The crowd is in pandemonium. Four Tet suddenly springs to life. He uses the next two hours to carve out a flawless set of shimmering house and techno, reminiscent of his recent visit to the Shipping Forecast where he played all night long. Never taking time to relax, to look up, to drink his spirit and mixer, he delivers a masterclass in DJing that unfortunately sets a standard that was not truly emulated for the remainder of the day.
However, if there was one performance that came close to the Text Records boss’s, it was Ben UFO’s.
Coincidently on immediately after him, the Hessle Audio boss again affirmed why he has not yet tried his hand at producing with a broad, cultured and truly meaningful set. His influences with dubstep and more predominantly his background interest in UK bass, jungle and pirate radio stations was obvious from the outset, making for a dense, high-octane thriller.
As always with Ben UFO, he derives his identity in equal parts from his refreshing humbleness (in the face of countless generic, sterile and arrogant “Ibiza house” DJ’s) and from his genre-defying sets, made so much more magical due to their exclusivity on vinyl.
This keeps the crowd infused with a sense of intimacy and makes one truly appreciate the difficulty of a multi-genre vinyl set. This wasn’t to say that his set didn’t evolve from a post-jungle, “London” sound into a form of darker, more menacing techno – because it did.

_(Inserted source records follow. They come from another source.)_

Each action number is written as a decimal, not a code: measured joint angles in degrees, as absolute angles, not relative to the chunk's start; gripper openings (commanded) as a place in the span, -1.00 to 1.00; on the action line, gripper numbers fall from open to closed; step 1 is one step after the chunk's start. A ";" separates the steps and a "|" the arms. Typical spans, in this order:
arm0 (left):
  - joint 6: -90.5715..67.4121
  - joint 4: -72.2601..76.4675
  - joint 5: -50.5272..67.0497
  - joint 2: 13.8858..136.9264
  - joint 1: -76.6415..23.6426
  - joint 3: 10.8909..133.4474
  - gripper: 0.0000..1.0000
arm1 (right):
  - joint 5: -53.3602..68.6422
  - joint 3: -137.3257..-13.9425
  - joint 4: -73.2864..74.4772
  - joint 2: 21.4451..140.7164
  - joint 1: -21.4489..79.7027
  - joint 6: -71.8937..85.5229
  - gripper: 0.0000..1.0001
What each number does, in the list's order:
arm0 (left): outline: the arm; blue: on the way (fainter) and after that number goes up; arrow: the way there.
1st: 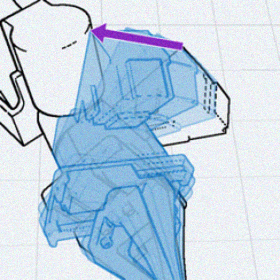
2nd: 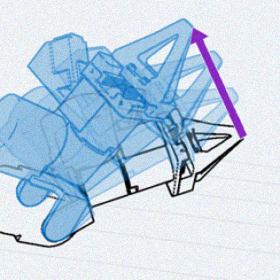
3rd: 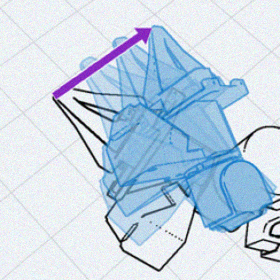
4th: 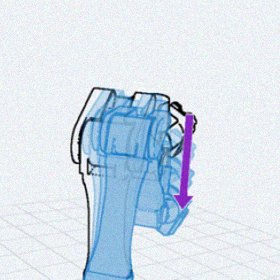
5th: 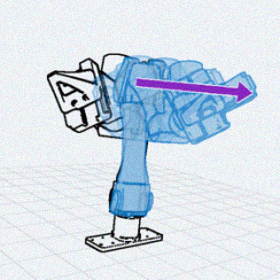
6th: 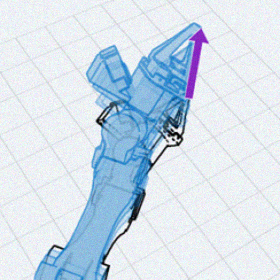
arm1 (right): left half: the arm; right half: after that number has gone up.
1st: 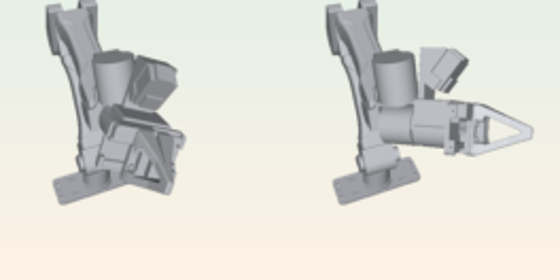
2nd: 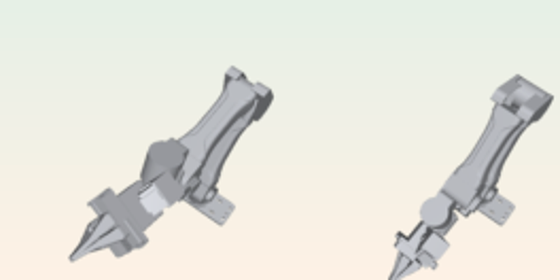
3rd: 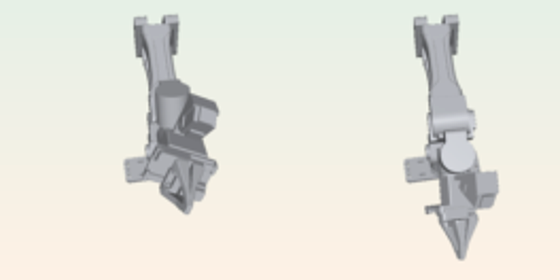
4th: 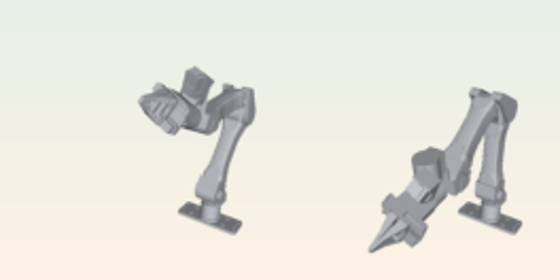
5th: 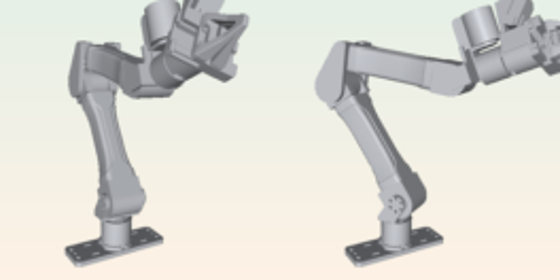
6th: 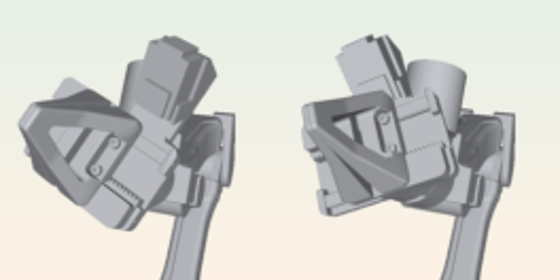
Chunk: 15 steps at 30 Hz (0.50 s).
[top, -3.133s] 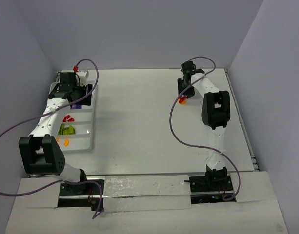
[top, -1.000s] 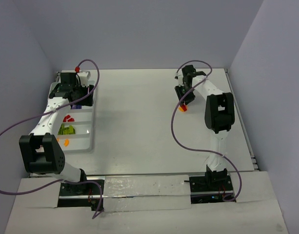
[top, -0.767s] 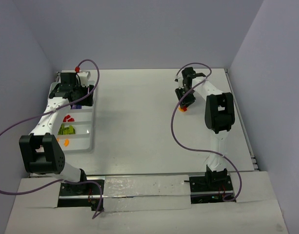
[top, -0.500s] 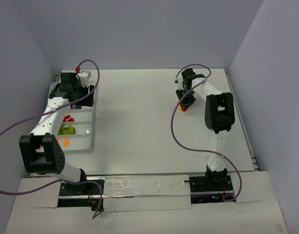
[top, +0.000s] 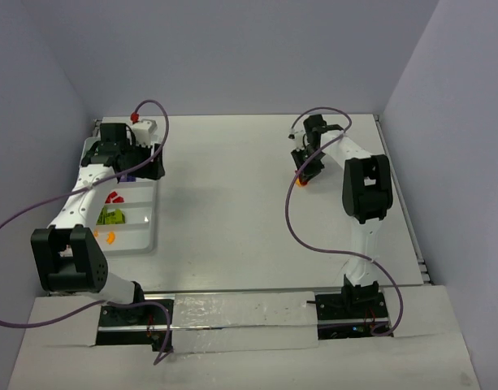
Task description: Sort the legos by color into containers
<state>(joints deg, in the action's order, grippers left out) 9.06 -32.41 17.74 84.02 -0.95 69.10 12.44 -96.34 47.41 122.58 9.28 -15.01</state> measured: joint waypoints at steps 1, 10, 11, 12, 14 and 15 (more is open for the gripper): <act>9.48 -32.08 20.62 82.62 -0.96 67.64 0.41 | 14.57 -96.31 47.69 122.01 9.28 -15.42 -1.00; 1.80 -21.00 49.48 73.59 -1.06 57.13 0.28 | 38.94 -95.90 48.90 110.32 12.26 -15.91 -1.00; -0.30 -18.89 52.04 73.26 -1.11 56.23 0.28 | 40.89 -95.84 48.88 108.75 13.41 -15.90 -1.00; -2.49 -16.63 54.26 73.16 -1.25 55.53 0.27 | 43.27 -95.67 48.86 107.53 14.65 -15.88 -1.00; -7.10 -11.77 57.62 73.14 -1.71 54.17 0.27 | 47.64 -95.27 48.95 105.60 17.71 -15.86 -1.00; -9.43 -9.38 59.08 73.16 -2.12 53.51 0.27 | 49.67 -95.22 49.08 105.01 19.48 -15.86 -1.00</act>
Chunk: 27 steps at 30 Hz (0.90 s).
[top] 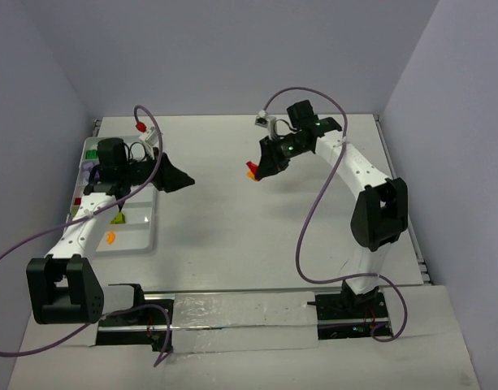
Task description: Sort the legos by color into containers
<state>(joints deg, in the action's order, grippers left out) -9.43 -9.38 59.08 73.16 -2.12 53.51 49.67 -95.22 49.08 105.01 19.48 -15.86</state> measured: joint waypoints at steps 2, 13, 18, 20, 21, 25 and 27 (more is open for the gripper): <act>-13.00 -5.73 61.35 73.30 -3.33 52.92 0.26 | 53.12 -95.20 49.17 104.51 22.63 -15.63 -1.00; -21.79 4.18 64.75 76.28 -12.92 52.97 0.23 | 60.50 -94.06 50.19 104.36 29.19 -14.40 -1.00; -22.91 5.06 64.78 78.49 -14.88 52.99 0.22 | 61.42 -94.06 50.27 104.36 30.46 -14.41 -1.00; -23.58 5.69 64.79 79.05 -15.53 52.99 0.22 | 61.95 -94.06 50.44 104.36 30.79 -14.45 -1.00; -23.93 6.20 64.80 79.24 -15.77 52.99 0.22 | 62.26 -94.06 50.65 104.36 30.97 -14.48 -1.00; -26.94 9.16 65.21 79.94 -16.22 52.98 0.16 | 62.76 -94.06 51.29 104.36 31.23 -14.59 -1.00; -28.93 11.52 65.64 80.30 -16.34 52.97 0.13 | 62.92 -94.06 51.55 104.36 31.27 -14.64 -1.00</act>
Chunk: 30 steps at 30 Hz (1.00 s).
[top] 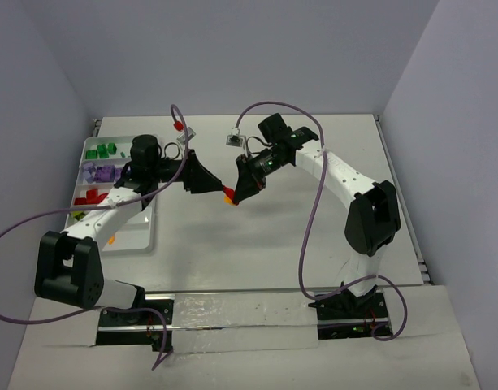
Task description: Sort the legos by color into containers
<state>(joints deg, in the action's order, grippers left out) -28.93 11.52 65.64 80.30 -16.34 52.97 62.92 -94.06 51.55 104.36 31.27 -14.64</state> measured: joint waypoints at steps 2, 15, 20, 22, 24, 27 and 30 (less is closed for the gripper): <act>-30.88 13.98 66.32 80.62 -16.51 52.91 0.10 | 63.09 -94.06 51.75 104.36 31.27 -14.66 -1.00; -36.41 21.12 68.91 81.67 -19.03 51.97 0.07 | 64.66 -94.06 52.29 104.36 31.27 -14.64 -1.00; -35.74 20.58 69.06 81.97 -19.09 51.77 0.04 | 64.99 -94.08 52.29 104.36 31.27 -14.63 -1.00; -35.60 20.37 69.06 82.18 -19.09 51.77 0.01 | 65.00 -94.08 52.31 104.36 31.27 -14.63 -1.00; -35.43 20.12 69.06 82.35 -19.18 51.77 -0.03 | 65.01 -94.10 52.31 104.36 31.27 -14.63 -1.00; -35.05 19.58 69.06 82.45 -19.46 51.77 -0.08 | 65.01 -94.17 52.31 104.36 31.27 -14.63 -1.00; -33.99 18.32 69.06 82.58 -19.94 51.77 -0.10 | 65.01 -94.19 52.31 104.36 31.27 -14.60 -1.00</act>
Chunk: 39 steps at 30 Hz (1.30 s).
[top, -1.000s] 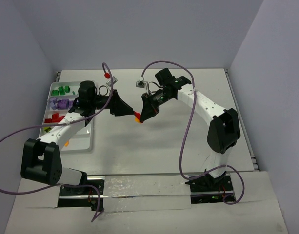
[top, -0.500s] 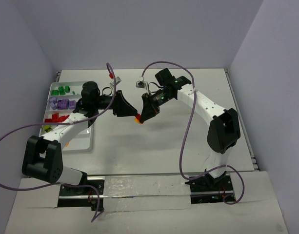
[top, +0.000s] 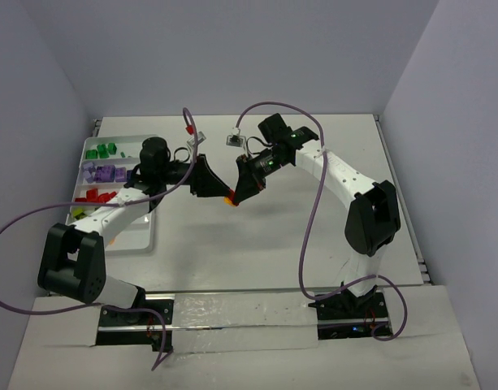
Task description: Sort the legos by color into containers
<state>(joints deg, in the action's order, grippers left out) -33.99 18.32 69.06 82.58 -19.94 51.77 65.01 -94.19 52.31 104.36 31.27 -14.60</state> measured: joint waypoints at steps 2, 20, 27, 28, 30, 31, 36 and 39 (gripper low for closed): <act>-33.35 17.44 69.06 82.66 -20.22 51.77 -0.15 | 65.01 -94.19 52.31 104.36 31.27 -14.59 -1.00; -32.76 14.28 69.72 83.95 -20.66 53.23 -1.00 | 64.75 -94.28 52.73 104.36 31.29 -14.16 -1.00; -37.12 16.92 70.31 85.48 -20.64 53.23 -1.00 | 63.80 -94.28 52.71 104.36 31.24 -12.88 -1.00; -37.71 17.28 70.33 85.74 -20.64 53.23 -1.00 | 63.58 -94.28 52.71 104.36 31.24 -12.86 -1.00; -38.89 17.99 70.31 86.15 -20.63 53.23 -1.00 | 63.13 -94.28 52.70 104.36 31.25 -12.85 -1.00; -39.43 18.31 70.24 86.29 -20.62 53.23 -1.00 | 62.97 -94.28 52.68 104.36 31.27 -12.84 -1.00; -41.41 21.04 68.81 86.35 -20.67 53.19 -1.00 | 62.25 -94.28 52.16 104.29 31.67 -12.65 -1.00; -41.53 22.43 67.75 86.31 -20.67 53.17 -1.00 | 61.98 -94.28 52.14 104.29 32.18 -12.47 -1.00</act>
<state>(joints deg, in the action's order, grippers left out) -41.53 22.43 67.75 86.31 -20.67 53.17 61.98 -94.28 52.14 104.29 32.18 -12.47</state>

Having not played in Liverpool since Chibuku brought him, Hudson Mohawke and Tessela to party all the way back in February 2014, it was surprising that Jackmaster’s performance was disappointingly uneventful. He seemed at points to draw the crowd into unwanted and unnecessarily long breakdowns, when a glance up from his CDJ’s would have revealed a crowd on the precipice of euphoria, sufficiently riled by Ben UFO’s adrenaline-pumping preparations for Jackmaster to bring the party to a climax.
Alas, he took the mood down from inky, looming techno towards a tribal-focused, drawn-out ‘funky’ sound that was neither impressive nor abject. A solid set, but not necessarily right for the atmosphere, the highlight was undoubtedly Moodymann’s Dem Young Sconies, a thundering, cheeky belter which stood out from the rest because of its confident baseline and unique percussion.
George Fitzgerald B2B Joy Orbison was perhaps the most disappointing performance of the day. Possibly splitting the set inhibited the other’s ideas about what to play, but that should not be an excuse as both artists are seasoned pros at B2B sets. Their show was uneventful and unimaginative, a set that doesn’t deserve to be called outrightly bad, the problem must lie in the sheer talent and creativeness of Ben UFO and Four Tet for setting the standard for the day so early on. Beating their flow and inventiveness today would have been almost too difficult, especially when you only have control over half the music that is being played.
If George Fitzgerald agrees that perhaps he could have brought more to the table, then he’s at least found comfort by becoming a staunch Nabzys advocate, and joins an impressive list of DJ-customers for our city-wide beloved chicken shop courtesy of the Abandon Silence team.
A meticulously organised, thoroughly accessible event whose ambition was only matched by a surprisingly impressive atmosphere, crowd and attitude, Chibuku must be commended for bringing a party of such ambition to Liverpool’s doorstep, whilst Abandon Silence’s bookings stole the show and ensured a very, very special day of dancing in Merseyside.